Life

Researchers Say This Surprising Treatment Might Be Helpful For Fibromyalgia

by JR Thorpe
RK Studio/Shutterstock

The Arthritis Foundation estimates that right now, a little less than 4 million Americans, mainly women, live with fibromyalgia, a chronic pain condition that doesn't have many effective treatments. Despite more awareness of the condition after Lady Gaga revealed she lives with it in her documentary Five Foot Two, there's less research than there needs to be around fibromyalgia. A new study, however, may have pinpointed a potential new treatment for fibromyalgia.

Researchers know that fibromyalgia can emerge after a single traumatic event, but that it can also appear over time without any apparent cause. There have been several theories about fibromyalgia's emergence, including that it's something to do with the body's hypothalamic-pituitary-adrenal axis, which combines the nervous and endocrine systems and regulates how we respond to stress. However, the new study has a different idea. It tracked insulin resistance in people with fibromyalgia, and argued that there might be a connection between the two.

Insulin resistance is a condition where cells in the body stop responding appropriately to insulin, a hormone that helps your body metabolize blood sugar. If your body is resistant to insulin, blood sugar can build up, which can cause you to pee a lot, feel very thirsty, have headaches, blurred vision, or fatigue, according to the Mayo Clinic.

Rocketclips/Shutterstock

It turns out that this might also affect fibromyalgia, according to the new study. The study had two parts. First, the scientists showed that people with fibromyalgia in a general group that experienced musculo-skeletal pain could actually be identified pretty easily using a test for insulin resistance. They used a test of their glycated hemoglobin A1c (HbA1c) levels, which measures average blood sugar, cross-referenced it with patient ages, and found that people with fibromyalgia had levels corresponding to insulin resistance. As there's no single lab test right now that confirms a fibromyalgia diagnosis, this is a helpful possibility for people who still need to be diagnosed.

The second part of the study is what's got people excited: when the scientists treated the most insulin-resistant fibromyalgia patients in their trial with metformin, a standard drug used for treating insulin resistance, their pain levels went down. The scientists called the drop in pain "dramatic."

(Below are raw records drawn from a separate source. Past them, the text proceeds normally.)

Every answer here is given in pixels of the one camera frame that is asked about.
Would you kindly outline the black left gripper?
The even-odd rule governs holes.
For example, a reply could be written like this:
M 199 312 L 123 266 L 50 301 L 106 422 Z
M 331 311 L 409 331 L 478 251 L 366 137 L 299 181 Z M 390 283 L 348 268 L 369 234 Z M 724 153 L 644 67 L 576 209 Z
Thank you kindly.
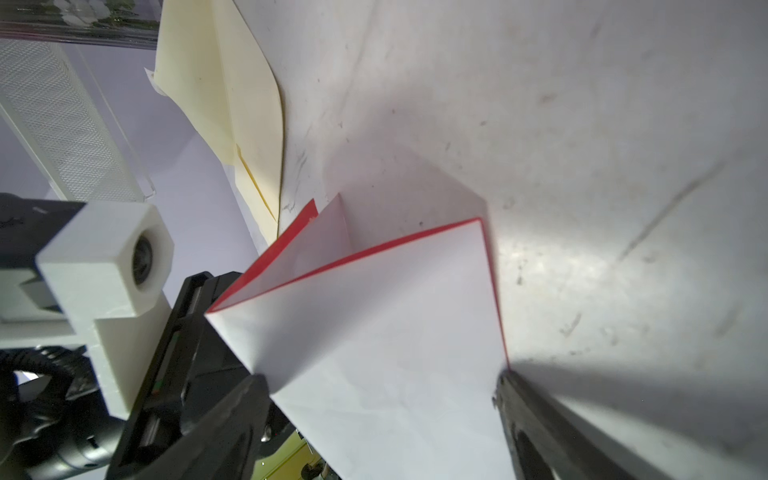
M 237 272 L 219 276 L 202 272 L 185 279 L 107 478 L 136 479 L 136 474 L 190 434 L 218 402 L 253 375 L 205 317 L 206 310 L 239 276 Z M 275 454 L 293 432 L 293 424 L 271 400 L 254 468 L 257 461 Z

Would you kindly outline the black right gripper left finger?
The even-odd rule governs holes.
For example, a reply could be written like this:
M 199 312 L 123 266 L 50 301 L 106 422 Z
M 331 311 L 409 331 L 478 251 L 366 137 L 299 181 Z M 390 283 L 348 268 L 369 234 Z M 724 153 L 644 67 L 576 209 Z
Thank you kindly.
M 270 403 L 264 376 L 245 378 L 190 434 L 134 477 L 149 480 L 251 478 Z

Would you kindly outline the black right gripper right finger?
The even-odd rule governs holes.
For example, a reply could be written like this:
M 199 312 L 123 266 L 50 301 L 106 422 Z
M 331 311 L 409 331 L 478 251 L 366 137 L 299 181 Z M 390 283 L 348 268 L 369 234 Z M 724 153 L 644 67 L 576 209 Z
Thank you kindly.
M 518 479 L 631 479 L 520 374 L 502 371 L 498 410 Z

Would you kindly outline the white sheet of paper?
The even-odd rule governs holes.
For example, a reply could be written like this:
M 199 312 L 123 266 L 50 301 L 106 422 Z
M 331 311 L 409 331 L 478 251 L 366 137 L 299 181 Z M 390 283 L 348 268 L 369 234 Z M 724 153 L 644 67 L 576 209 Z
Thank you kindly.
M 206 316 L 342 478 L 513 477 L 480 219 L 357 250 L 340 198 L 308 204 Z

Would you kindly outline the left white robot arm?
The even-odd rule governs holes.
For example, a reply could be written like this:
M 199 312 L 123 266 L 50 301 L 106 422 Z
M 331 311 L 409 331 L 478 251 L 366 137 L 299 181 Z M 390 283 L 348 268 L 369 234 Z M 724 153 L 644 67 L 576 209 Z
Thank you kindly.
M 237 274 L 163 291 L 148 203 L 1 197 L 1 475 L 248 479 L 294 427 L 206 320 Z

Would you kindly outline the pale yellow envelope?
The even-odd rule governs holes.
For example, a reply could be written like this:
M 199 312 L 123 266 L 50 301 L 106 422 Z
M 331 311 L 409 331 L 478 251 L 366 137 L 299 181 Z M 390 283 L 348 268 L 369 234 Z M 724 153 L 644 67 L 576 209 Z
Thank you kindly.
M 152 81 L 224 165 L 262 238 L 278 236 L 284 120 L 262 50 L 232 1 L 162 5 Z

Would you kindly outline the white mesh two-tier shelf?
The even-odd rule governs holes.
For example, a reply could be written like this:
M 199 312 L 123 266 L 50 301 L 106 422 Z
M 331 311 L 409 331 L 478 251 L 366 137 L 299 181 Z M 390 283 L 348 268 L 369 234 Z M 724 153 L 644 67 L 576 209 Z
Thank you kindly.
M 143 202 L 156 194 L 61 45 L 1 41 L 1 115 L 60 199 Z

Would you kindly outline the purple ribbed glass vase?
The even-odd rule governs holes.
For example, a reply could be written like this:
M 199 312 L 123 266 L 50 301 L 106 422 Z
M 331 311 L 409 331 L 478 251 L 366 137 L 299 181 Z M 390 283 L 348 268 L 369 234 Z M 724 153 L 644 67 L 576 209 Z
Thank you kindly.
M 154 50 L 158 0 L 1 0 L 1 37 Z

"Earlier studies discovered that insulin resistance causes dysfunction within the brain's small blood vessels. Since this issue is also present in fibromyalgia, we investigated whether insulin resistance is the missing link in this disorder," lead scientist Dr. Miguel Pappolla of the University of Texas said in a press release. Their results indicate that, at least right now, their thesis was right.

There are a number of caveats to make here. This is a preliminary study using only a small number of fibromyalgia patients, so it's not clear if insulin resistance tests and metformin treatment would work for every person with fibromyalgia, or what exactly the relationship between insulin resistance and fibromyalgia is. More research needs to be done, but in the meantime, these results offer some hope for people looking for relief from chronic pain.